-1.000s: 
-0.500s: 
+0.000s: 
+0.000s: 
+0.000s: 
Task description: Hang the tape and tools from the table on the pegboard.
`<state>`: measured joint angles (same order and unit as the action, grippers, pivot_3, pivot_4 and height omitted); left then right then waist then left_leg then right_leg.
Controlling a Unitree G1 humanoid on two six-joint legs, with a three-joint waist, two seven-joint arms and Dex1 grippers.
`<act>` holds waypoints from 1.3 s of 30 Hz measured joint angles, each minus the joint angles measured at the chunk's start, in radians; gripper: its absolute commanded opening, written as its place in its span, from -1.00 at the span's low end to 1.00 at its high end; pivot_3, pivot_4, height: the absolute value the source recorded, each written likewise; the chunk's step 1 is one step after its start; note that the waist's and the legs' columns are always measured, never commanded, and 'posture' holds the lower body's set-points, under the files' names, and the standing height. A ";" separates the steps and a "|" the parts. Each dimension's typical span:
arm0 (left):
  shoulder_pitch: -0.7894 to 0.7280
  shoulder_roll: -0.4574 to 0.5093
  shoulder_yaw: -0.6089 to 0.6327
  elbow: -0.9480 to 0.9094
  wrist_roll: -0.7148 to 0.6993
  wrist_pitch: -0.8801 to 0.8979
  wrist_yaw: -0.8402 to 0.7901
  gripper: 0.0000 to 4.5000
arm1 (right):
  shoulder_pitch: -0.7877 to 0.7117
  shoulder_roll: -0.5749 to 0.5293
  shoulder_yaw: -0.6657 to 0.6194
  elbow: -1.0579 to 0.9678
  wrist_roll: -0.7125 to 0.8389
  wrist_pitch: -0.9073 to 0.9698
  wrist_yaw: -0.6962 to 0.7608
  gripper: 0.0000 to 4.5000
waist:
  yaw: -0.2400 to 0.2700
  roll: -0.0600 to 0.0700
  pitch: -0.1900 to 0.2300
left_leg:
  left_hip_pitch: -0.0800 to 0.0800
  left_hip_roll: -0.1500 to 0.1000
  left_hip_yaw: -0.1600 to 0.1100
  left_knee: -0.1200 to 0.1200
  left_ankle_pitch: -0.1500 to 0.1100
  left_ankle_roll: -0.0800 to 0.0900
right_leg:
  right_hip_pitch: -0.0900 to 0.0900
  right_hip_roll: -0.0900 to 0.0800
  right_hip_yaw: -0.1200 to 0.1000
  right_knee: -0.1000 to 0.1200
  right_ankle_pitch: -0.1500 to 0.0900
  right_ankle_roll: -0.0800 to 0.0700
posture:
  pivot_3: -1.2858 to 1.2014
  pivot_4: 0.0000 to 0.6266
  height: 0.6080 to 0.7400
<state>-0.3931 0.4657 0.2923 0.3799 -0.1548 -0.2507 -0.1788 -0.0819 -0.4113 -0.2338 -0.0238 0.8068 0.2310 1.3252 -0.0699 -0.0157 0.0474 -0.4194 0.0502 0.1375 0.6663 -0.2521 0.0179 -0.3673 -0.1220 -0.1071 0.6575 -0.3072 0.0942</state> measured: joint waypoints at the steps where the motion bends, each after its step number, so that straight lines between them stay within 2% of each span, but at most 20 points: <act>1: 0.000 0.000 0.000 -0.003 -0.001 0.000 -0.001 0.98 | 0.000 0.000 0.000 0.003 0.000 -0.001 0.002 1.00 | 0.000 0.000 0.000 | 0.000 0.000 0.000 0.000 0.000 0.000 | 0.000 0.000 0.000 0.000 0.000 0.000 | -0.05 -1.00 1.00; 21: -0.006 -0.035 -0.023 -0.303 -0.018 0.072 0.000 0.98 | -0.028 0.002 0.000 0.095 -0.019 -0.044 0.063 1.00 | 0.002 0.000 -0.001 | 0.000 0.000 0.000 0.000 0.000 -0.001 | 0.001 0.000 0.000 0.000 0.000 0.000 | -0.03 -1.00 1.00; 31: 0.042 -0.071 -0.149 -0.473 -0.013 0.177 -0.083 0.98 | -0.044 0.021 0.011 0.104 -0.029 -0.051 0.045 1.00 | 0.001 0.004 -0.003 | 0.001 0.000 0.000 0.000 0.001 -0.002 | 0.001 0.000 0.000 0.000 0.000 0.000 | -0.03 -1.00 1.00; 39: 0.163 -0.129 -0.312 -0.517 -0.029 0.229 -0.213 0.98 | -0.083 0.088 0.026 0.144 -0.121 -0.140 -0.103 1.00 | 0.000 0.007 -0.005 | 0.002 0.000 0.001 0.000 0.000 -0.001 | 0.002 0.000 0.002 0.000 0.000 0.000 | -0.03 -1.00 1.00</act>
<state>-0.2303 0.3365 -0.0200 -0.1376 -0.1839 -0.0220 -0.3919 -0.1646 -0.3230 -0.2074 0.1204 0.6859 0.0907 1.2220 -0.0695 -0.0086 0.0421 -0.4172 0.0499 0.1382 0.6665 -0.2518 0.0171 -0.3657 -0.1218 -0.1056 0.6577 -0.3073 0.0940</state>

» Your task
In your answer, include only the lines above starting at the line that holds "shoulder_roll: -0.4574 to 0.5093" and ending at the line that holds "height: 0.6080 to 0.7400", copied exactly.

» Response area
  shoulder_roll: -0.4574 to 0.5093
  shoulder_yaw: -0.6089 to 0.6327
  elbow: -0.9480 to 0.9094
  wrist_roll: -0.7148 to 0.6993
  wrist_pitch: -0.8801 to 0.8979
  wrist_yaw: -0.8402 to 0.7901
  gripper: 0.0000 to 4.5000
arm1 (right):
  shoulder_pitch: -0.7877 to 0.7117
  shoulder_roll: -0.5749 to 0.5293
  shoulder_yaw: -0.6657 to 0.6194
  elbow: -1.0579 to 0.9678
  wrist_roll: -0.7125 to 0.8389
  wrist_pitch: -0.9073 to 0.9698
  wrist_yaw: -0.6962 to 0.7608
  gripper: 0.0000 to 4.5000
waist:
  yaw: -0.2400 to 0.2700
  roll: -0.0600 to 0.0700
  pitch: -0.1900 to 0.2300
left_leg:
  left_hip_pitch: -0.0800 to 0.0800
  left_hip_roll: -0.1500 to 0.1000
  left_hip_yaw: -0.1600 to 0.1100
  left_knee: -0.1200 to 0.1200
  left_ankle_pitch: -0.1500 to 0.1100
  left_ankle_roll: -0.0800 to 0.0900
right_leg:
  right_hip_pitch: -0.0900 to 0.0900
  right_hip_roll: -0.0900 to 0.0800
  right_hip_yaw: -0.1200 to 0.1000
  right_knee: -0.1000 to 0.1200
  right_ankle_pitch: -0.1500 to 0.0900
  right_ankle_roll: -0.0800 to 0.0700
posture:
  pivot_3: -1.2858 to 1.2014
  pivot_4: 0.0000 to 0.6266
  height: 0.6080 to 0.7400

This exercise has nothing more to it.